There’s something of Chris Guthrie of Sunset Song in the two sides to Dunky’s character, which, in a sign he is more educated than his fellow farm workers, he compares to “young Jim Hawkins, able to talk to both Long John Silver and Squire Trelawney.” He also has an awareness they lack, a sense of his life from the outside:

“There was another daft notion which made him wonder if he was normal, the idea he had that all sorts of people, some he knew and some he didn’t, were watching him wherever he was.”

Yet at the same time he calculates that he will have to fight McCann, a young man in his twenties, who sets out to bully him, even though he knows he will lose:

“In a way he was beginning to look forward to getting it over with, hammering or not. It had to come sometime.”

This need to prove yourself through violence is one aspect of the novel’s examination of what we would now call toxic masculinity; a dismissive, misogynistic attitude towards women is the other. This is highlighted throughout the dialogue of the farm workers – one in particular, Telfer, has a reputation for seduction and abandonment, whereas another, McPhail, is known as a ‘knee-padder’ – that is, someone who spies on courting couples. The appearance of the farm’s new housekeeper gives license to their comments, especially as she has disability that means she walks with a metal support on one leg: “She’s a bloody limpy dan!” announces McCann. When she falls over, scared by Craig’s dog, Telfer picks her up:

“She’s a bloody smasher…I felt the tits on her when I picked her up!”

Interestingly, Williams introduces the housekeeper, Mary O’Donnell, by leaving Dunky and focusing the narrative on her journey to the farm.

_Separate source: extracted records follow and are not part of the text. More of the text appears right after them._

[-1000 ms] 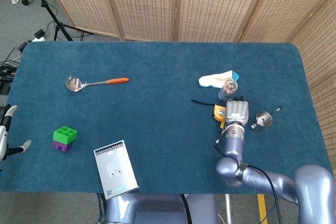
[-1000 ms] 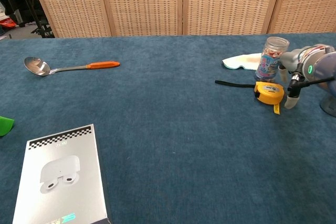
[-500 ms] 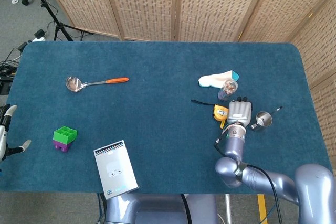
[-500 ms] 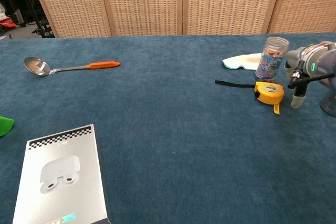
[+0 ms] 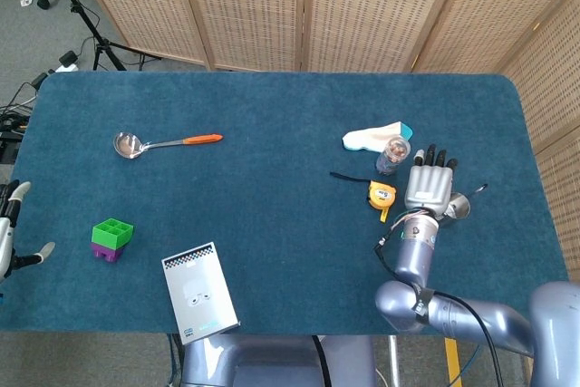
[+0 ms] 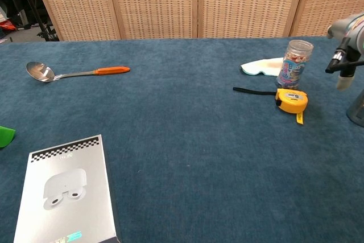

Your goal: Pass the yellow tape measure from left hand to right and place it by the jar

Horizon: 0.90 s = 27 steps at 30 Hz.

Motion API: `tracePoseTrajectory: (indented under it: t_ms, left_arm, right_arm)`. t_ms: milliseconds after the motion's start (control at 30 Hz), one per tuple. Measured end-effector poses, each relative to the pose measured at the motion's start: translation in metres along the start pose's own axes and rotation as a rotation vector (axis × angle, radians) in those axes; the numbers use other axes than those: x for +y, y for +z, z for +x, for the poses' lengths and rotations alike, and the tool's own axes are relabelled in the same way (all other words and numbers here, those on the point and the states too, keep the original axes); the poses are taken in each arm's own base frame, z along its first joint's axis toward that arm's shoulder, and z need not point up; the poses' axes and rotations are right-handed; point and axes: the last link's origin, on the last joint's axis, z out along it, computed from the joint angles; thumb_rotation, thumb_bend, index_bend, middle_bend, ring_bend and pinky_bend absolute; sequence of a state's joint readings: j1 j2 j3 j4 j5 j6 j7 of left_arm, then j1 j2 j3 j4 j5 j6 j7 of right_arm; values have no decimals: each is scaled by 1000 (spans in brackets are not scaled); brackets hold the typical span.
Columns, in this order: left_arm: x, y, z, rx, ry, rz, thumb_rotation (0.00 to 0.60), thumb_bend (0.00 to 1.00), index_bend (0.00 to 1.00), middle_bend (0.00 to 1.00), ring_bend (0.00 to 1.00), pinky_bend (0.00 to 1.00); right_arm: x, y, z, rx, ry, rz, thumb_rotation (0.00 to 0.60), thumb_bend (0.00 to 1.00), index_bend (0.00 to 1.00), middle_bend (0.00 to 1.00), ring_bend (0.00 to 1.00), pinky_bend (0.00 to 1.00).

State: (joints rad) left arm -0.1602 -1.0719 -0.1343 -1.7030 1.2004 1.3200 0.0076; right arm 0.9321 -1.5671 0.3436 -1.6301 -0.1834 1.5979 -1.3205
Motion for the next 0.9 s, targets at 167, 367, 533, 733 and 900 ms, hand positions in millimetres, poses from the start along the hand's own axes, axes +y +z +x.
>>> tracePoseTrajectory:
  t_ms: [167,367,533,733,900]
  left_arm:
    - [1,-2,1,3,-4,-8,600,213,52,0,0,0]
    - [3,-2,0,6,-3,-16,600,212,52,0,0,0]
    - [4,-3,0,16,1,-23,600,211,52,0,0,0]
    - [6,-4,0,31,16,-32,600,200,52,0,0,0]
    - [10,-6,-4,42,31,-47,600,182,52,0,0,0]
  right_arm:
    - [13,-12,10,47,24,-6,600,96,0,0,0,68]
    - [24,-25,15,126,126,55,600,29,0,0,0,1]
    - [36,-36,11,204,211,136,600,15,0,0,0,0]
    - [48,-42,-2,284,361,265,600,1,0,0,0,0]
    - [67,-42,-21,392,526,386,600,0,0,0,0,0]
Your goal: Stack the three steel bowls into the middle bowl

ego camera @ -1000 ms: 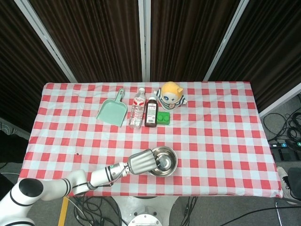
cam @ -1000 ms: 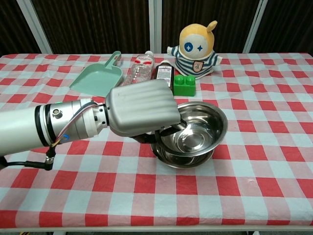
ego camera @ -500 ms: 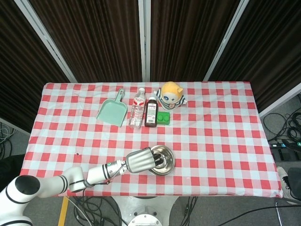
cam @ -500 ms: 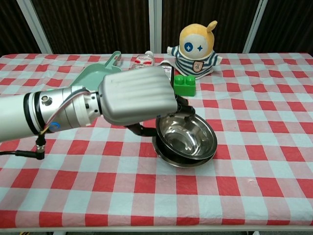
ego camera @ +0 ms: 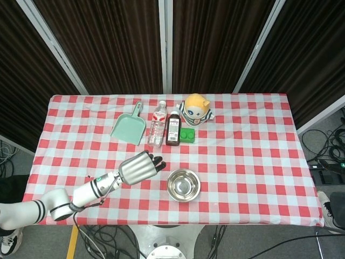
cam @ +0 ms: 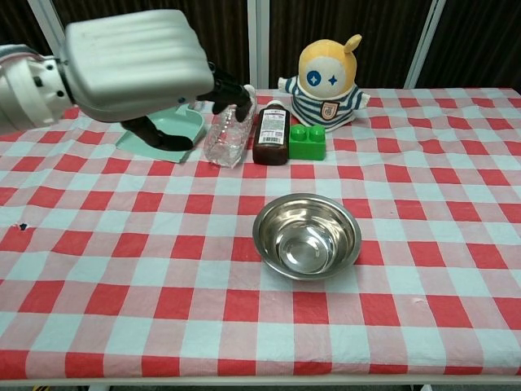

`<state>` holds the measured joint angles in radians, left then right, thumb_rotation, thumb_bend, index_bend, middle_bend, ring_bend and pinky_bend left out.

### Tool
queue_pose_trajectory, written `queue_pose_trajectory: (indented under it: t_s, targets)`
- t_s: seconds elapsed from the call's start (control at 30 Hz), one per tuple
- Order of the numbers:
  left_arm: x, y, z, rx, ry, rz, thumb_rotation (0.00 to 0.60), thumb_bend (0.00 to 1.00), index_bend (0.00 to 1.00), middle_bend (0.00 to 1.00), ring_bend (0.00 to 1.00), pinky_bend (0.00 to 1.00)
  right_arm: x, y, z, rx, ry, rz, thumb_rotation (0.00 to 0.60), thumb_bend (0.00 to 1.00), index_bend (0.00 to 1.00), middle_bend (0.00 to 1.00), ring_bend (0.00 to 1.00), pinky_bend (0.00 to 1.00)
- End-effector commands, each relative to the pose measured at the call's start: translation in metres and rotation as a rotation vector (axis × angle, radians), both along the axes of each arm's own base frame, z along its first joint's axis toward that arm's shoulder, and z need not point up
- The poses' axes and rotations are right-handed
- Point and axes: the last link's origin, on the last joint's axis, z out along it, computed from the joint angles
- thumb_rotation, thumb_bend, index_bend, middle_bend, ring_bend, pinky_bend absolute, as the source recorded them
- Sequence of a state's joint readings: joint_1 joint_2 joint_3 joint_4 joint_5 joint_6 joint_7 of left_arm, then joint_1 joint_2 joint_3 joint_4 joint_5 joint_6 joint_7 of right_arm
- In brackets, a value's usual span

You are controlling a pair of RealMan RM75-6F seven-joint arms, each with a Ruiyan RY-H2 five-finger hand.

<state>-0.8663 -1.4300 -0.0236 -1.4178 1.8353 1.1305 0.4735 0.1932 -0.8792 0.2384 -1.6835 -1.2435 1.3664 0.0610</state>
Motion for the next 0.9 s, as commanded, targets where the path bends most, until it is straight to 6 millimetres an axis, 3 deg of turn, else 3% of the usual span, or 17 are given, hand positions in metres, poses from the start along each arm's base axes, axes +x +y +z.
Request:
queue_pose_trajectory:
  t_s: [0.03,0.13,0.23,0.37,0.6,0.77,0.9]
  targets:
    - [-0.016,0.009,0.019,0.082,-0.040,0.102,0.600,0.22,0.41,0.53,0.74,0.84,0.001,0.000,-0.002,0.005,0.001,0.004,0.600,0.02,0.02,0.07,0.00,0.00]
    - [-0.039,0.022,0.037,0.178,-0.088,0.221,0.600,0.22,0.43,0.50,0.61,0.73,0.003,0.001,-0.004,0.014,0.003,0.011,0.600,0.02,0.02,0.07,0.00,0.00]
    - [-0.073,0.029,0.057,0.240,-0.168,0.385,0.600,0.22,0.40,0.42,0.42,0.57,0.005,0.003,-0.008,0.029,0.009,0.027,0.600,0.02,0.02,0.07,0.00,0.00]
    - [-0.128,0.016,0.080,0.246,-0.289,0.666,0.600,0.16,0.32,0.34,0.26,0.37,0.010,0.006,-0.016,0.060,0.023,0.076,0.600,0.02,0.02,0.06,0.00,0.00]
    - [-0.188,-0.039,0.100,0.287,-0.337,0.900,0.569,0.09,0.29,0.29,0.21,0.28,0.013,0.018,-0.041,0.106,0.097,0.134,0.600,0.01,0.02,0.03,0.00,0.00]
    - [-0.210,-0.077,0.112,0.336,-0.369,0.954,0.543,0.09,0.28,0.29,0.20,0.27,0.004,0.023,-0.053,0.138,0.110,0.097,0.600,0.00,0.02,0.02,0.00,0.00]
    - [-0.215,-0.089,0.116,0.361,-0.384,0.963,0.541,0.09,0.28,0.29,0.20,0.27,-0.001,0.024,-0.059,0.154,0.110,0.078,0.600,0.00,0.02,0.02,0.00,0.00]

If the reader hopes for a more sympathetic character, however, we soon discover that Mary has her own plans and as much intent to use men as they might have to use her: “they were making a mistake if they thought she wasn’t just as hard as they were.”

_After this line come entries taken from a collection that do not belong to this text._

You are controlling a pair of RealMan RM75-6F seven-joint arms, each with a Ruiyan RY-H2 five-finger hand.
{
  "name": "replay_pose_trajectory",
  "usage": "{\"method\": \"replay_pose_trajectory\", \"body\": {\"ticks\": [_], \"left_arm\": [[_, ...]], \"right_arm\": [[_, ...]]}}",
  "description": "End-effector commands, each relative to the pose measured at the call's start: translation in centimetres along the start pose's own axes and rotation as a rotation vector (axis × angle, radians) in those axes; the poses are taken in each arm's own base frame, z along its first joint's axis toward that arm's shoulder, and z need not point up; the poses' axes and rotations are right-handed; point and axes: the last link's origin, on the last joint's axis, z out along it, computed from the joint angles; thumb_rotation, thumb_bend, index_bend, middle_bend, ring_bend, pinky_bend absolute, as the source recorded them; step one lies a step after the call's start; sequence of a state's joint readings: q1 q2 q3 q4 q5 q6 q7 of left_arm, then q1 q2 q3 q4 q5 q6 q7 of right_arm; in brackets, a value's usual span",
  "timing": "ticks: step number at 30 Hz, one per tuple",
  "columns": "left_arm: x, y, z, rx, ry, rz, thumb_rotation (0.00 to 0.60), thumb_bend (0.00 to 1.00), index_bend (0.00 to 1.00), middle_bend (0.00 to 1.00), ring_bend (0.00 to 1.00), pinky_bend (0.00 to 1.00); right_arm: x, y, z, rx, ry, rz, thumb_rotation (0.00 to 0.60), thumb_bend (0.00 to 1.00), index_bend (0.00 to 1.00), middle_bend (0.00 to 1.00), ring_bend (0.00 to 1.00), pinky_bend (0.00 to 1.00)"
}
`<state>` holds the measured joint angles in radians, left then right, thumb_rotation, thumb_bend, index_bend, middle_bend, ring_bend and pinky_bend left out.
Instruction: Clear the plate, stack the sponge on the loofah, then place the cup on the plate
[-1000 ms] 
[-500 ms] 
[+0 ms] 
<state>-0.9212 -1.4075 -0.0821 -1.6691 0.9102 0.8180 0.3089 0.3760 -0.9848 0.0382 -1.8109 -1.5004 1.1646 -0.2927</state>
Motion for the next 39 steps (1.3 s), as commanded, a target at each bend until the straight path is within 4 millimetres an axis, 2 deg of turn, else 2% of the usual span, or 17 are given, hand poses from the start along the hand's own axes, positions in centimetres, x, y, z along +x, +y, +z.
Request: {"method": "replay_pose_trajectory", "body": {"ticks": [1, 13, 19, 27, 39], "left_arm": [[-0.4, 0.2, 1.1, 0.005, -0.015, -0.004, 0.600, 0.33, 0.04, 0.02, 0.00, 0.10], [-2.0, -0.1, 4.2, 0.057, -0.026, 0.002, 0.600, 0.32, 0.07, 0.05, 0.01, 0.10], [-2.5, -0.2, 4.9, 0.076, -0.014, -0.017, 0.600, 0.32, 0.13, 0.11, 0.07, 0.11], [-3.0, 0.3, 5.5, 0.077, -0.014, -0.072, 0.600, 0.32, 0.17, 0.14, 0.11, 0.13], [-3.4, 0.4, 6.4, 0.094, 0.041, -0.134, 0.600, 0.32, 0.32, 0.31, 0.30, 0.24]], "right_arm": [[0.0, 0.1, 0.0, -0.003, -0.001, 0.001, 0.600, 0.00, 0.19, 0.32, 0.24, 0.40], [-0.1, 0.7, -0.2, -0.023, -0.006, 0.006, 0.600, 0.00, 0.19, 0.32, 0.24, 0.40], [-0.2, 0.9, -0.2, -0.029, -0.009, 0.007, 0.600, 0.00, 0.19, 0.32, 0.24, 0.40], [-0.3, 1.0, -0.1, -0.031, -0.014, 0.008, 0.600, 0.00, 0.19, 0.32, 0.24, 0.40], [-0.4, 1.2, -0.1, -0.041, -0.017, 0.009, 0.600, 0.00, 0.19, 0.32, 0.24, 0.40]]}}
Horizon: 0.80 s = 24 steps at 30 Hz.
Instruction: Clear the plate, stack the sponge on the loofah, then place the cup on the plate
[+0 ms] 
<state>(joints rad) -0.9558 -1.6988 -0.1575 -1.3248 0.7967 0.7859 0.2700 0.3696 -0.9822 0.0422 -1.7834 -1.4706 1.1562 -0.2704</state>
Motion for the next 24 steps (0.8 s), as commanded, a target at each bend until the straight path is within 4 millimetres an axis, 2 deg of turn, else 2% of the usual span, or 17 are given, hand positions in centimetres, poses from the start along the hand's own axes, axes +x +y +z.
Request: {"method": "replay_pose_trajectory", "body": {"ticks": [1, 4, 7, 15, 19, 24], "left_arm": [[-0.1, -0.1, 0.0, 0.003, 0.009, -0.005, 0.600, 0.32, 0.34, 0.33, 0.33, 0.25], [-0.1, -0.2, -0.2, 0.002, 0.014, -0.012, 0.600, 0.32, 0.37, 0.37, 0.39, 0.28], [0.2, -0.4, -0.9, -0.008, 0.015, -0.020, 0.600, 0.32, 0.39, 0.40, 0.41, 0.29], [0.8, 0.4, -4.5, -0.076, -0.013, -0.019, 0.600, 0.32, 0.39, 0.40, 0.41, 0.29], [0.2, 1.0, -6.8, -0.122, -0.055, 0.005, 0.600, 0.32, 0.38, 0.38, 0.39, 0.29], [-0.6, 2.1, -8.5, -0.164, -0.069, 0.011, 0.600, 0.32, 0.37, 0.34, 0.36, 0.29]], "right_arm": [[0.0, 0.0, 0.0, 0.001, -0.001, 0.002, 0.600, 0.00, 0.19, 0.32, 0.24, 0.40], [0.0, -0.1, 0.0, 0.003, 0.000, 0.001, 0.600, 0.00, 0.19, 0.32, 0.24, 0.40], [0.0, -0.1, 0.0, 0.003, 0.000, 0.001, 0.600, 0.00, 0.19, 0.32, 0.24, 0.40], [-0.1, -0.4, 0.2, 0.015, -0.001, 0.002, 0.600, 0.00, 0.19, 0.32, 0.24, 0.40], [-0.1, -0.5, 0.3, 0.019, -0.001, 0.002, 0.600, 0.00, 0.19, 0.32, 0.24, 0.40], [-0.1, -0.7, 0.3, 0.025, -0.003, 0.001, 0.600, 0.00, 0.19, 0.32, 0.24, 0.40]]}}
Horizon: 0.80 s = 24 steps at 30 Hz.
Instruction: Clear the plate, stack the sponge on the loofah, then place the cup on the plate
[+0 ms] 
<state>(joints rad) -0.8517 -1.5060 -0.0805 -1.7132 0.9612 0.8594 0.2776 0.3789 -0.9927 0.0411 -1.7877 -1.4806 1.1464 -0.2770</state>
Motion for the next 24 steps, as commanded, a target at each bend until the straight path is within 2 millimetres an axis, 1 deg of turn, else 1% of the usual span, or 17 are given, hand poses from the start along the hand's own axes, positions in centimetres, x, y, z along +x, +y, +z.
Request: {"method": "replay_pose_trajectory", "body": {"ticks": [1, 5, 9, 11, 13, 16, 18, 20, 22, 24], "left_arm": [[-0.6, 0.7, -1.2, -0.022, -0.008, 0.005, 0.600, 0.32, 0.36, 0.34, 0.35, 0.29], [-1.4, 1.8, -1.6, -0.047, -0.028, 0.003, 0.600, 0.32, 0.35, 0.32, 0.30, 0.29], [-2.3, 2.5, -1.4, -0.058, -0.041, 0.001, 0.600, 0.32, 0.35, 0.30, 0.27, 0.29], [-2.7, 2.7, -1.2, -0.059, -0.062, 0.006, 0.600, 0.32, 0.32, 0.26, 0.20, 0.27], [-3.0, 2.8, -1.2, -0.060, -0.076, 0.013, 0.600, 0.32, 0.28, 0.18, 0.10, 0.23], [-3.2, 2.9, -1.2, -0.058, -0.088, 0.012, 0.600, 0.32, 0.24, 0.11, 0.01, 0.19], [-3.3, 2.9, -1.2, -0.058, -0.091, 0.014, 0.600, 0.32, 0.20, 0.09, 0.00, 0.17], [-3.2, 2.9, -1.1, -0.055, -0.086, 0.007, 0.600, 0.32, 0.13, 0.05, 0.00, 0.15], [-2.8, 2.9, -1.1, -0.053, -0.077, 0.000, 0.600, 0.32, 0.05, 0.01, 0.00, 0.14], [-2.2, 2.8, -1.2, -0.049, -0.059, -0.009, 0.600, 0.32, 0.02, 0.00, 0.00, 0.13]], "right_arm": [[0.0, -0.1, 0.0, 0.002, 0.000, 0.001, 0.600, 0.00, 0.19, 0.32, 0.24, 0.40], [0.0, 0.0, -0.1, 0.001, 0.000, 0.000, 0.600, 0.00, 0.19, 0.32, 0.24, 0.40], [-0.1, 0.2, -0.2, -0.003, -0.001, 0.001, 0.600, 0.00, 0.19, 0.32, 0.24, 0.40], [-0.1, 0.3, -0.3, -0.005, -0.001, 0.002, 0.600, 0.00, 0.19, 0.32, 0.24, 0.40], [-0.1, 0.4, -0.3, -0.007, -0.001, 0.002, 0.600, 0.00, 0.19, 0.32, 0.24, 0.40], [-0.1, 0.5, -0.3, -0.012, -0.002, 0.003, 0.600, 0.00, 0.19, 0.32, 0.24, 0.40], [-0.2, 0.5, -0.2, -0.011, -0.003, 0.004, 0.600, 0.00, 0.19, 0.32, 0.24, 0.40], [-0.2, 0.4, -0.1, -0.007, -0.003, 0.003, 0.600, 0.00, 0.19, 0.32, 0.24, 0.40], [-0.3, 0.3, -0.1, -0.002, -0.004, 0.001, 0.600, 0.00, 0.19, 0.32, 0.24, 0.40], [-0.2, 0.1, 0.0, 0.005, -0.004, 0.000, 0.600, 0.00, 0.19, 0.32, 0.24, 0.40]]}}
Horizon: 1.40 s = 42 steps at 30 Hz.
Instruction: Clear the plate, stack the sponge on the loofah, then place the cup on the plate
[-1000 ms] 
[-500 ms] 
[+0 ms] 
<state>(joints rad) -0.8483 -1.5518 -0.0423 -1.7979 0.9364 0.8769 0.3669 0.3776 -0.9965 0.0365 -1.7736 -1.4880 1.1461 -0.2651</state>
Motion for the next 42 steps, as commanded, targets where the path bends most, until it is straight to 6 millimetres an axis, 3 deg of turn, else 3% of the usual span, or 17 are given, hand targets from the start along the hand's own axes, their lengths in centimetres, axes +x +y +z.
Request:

From Scenes Like These is a determinedly unredemptive novel. Any glimmer of hope soon fades, whether it is Dunky’s love for a scheme girl, Elsa, or his chances of a professional football career. In both cases there is an element of self-sabotage in Dunky’s actions, but dreams in general, like Telfer’s talk of emigrating to Canada, are seen as unrealistic in the novel. The only character with anything resembling integrity is a recluse widely believed to be a tinker but in fact a minister who has given up on civilisation after experiencing the trenches of the First World War:

“I’ll maybe believe in their civilisation the day I hear of God and the king of England sharing a two-apartment Corporation house.”

That Willie Craig, son of the farm owner, goes every so often to talk to the tinker, just as Dunky finds some peace with the rabbits he keeps, suggests that Williams can see another side to his characters, yet both Willie and Dunky see these outlets as unmanly and something to be ashamed of.

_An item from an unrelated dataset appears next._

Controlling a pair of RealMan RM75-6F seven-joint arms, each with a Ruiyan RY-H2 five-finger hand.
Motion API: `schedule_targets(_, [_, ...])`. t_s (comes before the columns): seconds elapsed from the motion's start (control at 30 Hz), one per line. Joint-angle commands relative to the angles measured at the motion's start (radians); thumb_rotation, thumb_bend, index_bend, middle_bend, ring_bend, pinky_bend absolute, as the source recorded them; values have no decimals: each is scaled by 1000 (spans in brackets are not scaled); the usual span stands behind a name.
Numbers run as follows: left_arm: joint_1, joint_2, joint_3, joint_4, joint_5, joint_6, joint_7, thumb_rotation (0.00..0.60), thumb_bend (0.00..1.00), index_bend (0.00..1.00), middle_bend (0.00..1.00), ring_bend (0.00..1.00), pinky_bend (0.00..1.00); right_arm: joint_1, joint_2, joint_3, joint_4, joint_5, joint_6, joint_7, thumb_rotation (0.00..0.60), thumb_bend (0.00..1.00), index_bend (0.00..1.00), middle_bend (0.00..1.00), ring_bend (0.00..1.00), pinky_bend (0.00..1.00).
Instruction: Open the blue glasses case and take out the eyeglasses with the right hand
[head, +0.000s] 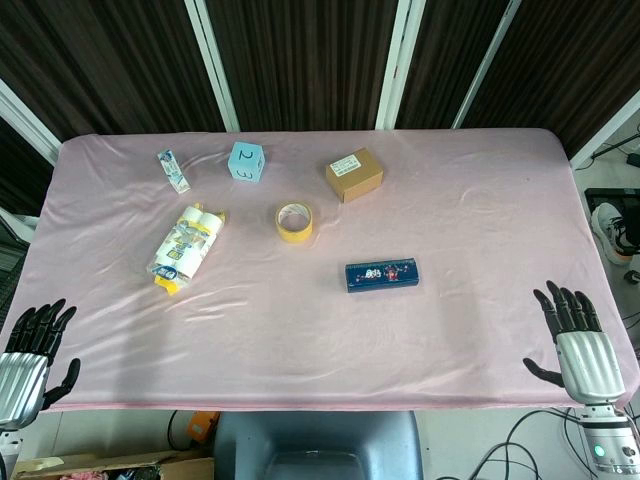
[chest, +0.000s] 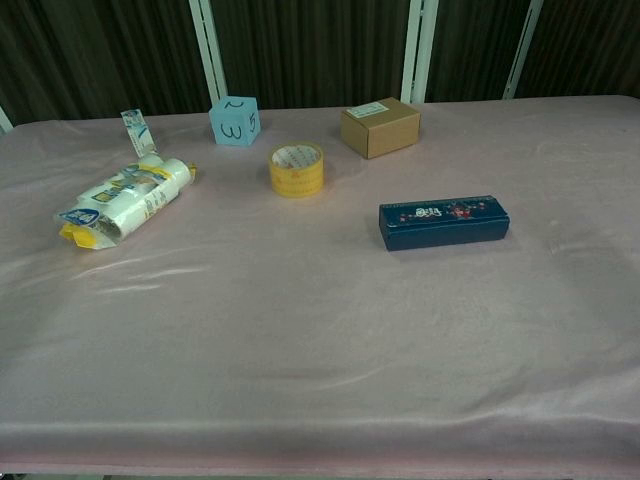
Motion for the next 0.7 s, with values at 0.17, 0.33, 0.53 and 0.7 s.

From Scenes Like These brings the Scotland of the 1950s vividly to life in all its brutality and horror. Williams describes both the farm and the scheme with visceral detail and dark humour, an unvarnished view of reality that must have been just as shocking in its time as Irvine Welsh’s Trainspotting. Tellingly, its story of Dunky’s desperate determination to prove himself a man is one that still resonates today.